I look back fondly at the experiences and memories I had from my first solo trips because they changed me so much. They were filled with a energy and purpose, also prompting me to start this blog, because I was so excited by what had changed in me and wanted to share it.

I may have gone into some trips expecting changes to take place and they may or may not have happened because of the trip. In other words, they may have simply happened because I was ready for a change.

I was in a very different place mentally for my most recent solo trip. I had just quit my job. I am mother to a young child with special needs. I went across the country to help a best friend - not because I was looking for adventure or particularly wanted to go there, but out of sense of duty. Still, I resigned myself to see it as a new adventure and make the best of it.

At 6am, I held my son and said good-bye. I took a cab to the metro station, where I caught a bus to the airport. I had a backpack and a small carry-on bag on wheels. I sat at the airport and ate toast and jam I had brought with me. I then went through security. I boarded a plane to Edmonton and the flight took four hours. I landed in Edmonton, bought lunch and a toy for my son. I waited an hour and a half for a bus to take me to Cold Lake. The bus to Cold Lake took over four hours. I was picked up by my best friend's husband at the air force base. I arrived there around 6pm their time (which was 8pm my time). That's 14 hours of travel time!
Believe me, the fact I could have flown to Europe or China was not lost on me!

Unlike other solo trips, I did not feel nervous at all. In fact, I may have even been too relaxed.
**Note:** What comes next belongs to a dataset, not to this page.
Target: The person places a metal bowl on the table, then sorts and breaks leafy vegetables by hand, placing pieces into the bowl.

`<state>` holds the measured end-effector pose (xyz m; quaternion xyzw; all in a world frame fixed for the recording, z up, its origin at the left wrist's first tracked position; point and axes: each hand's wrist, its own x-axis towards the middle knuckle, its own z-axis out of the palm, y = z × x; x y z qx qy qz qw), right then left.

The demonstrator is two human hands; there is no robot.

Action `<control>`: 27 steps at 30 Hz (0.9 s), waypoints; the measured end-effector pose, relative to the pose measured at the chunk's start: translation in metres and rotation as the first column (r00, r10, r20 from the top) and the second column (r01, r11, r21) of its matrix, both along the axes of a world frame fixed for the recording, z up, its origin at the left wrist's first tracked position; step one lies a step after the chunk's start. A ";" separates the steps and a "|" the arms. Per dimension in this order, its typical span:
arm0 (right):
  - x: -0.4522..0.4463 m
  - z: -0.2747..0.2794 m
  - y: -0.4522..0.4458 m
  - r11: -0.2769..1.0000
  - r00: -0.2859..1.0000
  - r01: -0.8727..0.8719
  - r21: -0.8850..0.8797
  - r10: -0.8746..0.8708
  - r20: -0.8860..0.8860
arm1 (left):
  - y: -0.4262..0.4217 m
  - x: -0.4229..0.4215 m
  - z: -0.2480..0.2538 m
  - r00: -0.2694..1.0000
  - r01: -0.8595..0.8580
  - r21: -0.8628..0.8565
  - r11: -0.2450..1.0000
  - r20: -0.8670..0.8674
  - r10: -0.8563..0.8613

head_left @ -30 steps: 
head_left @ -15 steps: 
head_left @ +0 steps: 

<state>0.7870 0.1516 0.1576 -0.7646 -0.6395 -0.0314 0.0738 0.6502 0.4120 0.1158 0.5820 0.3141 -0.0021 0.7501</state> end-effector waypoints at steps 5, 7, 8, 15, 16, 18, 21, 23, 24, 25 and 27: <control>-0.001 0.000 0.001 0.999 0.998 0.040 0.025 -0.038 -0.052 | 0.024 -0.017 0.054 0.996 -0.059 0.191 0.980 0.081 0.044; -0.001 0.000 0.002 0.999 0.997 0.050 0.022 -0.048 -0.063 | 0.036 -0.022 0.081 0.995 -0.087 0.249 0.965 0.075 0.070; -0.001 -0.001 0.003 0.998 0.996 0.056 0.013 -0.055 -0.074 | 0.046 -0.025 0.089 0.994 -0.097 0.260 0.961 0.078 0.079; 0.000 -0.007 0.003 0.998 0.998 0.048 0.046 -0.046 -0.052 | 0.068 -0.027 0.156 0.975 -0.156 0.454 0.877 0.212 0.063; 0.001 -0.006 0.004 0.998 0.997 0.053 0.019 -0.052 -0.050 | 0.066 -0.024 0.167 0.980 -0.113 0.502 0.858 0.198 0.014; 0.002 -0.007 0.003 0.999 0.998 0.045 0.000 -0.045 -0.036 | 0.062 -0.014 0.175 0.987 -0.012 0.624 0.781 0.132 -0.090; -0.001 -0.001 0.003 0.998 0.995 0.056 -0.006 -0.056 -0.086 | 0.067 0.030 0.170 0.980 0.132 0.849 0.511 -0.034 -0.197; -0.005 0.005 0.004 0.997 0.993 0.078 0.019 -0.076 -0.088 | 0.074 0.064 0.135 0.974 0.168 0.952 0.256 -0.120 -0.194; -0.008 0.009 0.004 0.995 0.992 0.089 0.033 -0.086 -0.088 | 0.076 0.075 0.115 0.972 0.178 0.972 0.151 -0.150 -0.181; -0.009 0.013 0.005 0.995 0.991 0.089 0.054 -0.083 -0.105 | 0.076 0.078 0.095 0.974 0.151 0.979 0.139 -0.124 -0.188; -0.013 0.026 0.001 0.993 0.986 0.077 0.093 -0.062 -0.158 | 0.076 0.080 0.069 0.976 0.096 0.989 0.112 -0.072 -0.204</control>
But I felt comfortable in my homeland of Canada and I also stayed with my best friend most of the trip. I spent only one day and night alone in Edmonton on the way back. Unlike other times, it didn't feel liberating, it just felt good - like a comfy old sweater. I'm past the liberation stage and into the "Old Hat" stage!

In the end, it was more reaffirming that I still have some travel left in me. My life has changed drastically - I'm a mom responsible for another person - but I'm still the same old solo traveler inside.